The Kings of the Court- 1 to 2 (for those of you that dont understand, we are the favorites)
The Superwomen- 3-1 (til Kieth realizes Jalal takes too many shots away from him, then the Kobe-Shaq affair begins, and they become 7-1)
THe Empty Barrels- 6-1 (Derrick will do all he can to carry the load, but Nick will get jealous and not give him the ball anymore, and Nouri will just stand on the perimeter flexing and waiting for a kick out that will not ever come, at which point they become 10-1)
The Worst Whole- 9-1 (After the third game Zeke will pass out or stop showing up like he did to his Gus Macker team, and Nathan might get called for Traveling or carrying if we get some real refs, making them 15-1 and begninng the "we want John for ref" chants from brother Trevor)
Men in Pink- 14-1 (Nolan will average 35 points on 17% FG, not know one person on his teams name, and then blame them for not being qualified role players, at which point Tony will continue to ask how any team beats them b/c he covers all 5 players on the other team at once...their chances fall to 25-1)
Fake Detroit- Better chance of hitting the mega millions (Until John B becomes the ref again, at which point they become favorites at 1-500 to win it all and the better half becomes 1-250 to come in second place)
Wow, if that did not just trash the entire league with one posting, I don't know what would. Joey, you should expect a lot of elbows thrown your way this session!
Hey hugys, don't worry, we have a few doctors in the league to fix his broken nose so don't feel bad about throwing that elbow. Just kindding, don't hurt the little squirt!!

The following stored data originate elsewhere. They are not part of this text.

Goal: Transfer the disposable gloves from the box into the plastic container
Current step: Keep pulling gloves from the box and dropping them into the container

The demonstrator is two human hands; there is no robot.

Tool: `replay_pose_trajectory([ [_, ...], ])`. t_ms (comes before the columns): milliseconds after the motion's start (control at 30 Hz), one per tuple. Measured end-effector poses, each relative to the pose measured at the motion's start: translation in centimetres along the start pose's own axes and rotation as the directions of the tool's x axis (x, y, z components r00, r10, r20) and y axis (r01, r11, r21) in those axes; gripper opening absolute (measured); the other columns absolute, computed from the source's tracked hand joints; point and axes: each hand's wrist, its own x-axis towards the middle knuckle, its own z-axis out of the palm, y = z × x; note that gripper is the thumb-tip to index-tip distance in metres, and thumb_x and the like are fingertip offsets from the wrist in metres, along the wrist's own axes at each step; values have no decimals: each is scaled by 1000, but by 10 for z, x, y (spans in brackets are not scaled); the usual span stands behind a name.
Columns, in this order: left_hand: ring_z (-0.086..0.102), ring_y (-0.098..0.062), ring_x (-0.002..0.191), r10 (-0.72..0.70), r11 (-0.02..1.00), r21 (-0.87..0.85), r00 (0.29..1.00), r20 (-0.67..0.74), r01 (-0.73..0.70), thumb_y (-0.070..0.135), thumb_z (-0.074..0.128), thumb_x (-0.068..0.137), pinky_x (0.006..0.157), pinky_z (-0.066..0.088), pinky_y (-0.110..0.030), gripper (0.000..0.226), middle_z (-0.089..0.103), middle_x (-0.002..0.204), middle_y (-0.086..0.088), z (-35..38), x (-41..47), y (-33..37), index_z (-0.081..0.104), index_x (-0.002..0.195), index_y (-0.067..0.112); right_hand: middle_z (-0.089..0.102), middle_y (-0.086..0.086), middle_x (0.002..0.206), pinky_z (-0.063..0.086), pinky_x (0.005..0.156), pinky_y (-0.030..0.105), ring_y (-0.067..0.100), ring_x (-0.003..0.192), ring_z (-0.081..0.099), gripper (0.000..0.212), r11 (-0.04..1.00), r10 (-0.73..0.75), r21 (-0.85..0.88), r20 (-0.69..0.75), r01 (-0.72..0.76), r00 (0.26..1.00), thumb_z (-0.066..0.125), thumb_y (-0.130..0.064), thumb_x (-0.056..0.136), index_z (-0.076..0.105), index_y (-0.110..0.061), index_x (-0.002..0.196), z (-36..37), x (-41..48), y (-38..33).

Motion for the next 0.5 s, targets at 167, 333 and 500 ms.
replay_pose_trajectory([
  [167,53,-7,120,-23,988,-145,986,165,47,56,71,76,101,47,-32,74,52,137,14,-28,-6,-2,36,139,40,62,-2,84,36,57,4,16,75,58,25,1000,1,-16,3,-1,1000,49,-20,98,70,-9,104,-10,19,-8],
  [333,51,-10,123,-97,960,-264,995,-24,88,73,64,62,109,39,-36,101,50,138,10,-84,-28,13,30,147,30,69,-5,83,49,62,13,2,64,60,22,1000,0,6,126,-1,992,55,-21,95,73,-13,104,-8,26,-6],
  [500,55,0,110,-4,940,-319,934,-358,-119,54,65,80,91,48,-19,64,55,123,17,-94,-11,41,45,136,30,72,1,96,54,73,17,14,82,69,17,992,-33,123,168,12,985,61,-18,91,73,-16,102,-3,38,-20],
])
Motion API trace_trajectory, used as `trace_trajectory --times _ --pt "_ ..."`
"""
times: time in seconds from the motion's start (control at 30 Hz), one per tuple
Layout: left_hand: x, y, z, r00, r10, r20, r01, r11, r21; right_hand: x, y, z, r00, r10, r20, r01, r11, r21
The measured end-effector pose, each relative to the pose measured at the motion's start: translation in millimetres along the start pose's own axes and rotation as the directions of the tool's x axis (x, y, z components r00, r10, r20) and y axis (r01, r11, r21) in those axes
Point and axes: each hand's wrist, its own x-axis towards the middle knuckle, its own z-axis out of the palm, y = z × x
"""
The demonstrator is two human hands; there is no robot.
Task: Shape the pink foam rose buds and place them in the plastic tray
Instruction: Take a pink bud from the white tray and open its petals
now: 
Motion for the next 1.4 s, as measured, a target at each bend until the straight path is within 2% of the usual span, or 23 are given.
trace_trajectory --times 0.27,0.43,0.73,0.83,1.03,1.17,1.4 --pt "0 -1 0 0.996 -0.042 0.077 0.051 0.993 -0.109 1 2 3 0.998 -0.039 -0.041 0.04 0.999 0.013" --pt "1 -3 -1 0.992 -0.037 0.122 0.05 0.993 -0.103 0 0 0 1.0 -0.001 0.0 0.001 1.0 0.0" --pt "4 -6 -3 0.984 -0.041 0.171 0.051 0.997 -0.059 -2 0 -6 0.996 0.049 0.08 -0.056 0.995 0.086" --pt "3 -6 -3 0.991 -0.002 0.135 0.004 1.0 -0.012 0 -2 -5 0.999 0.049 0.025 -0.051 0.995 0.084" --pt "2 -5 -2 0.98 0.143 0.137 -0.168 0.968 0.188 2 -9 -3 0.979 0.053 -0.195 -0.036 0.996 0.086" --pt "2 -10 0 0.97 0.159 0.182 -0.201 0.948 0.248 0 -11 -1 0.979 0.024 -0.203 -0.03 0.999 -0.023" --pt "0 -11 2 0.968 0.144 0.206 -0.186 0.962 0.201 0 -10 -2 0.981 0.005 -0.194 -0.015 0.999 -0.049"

Big Yons I would reply, but do you even play in the league??? No, seriously I think I have heard your name called once or twice, learn to dribble a basketball and I might realize who you are
You worthless people are in for a surprise when Samer's team takes home the championship this season....and this time, I'm bringing 2 pints of blood for myself to every game, but Ill still have an excuse if we lose.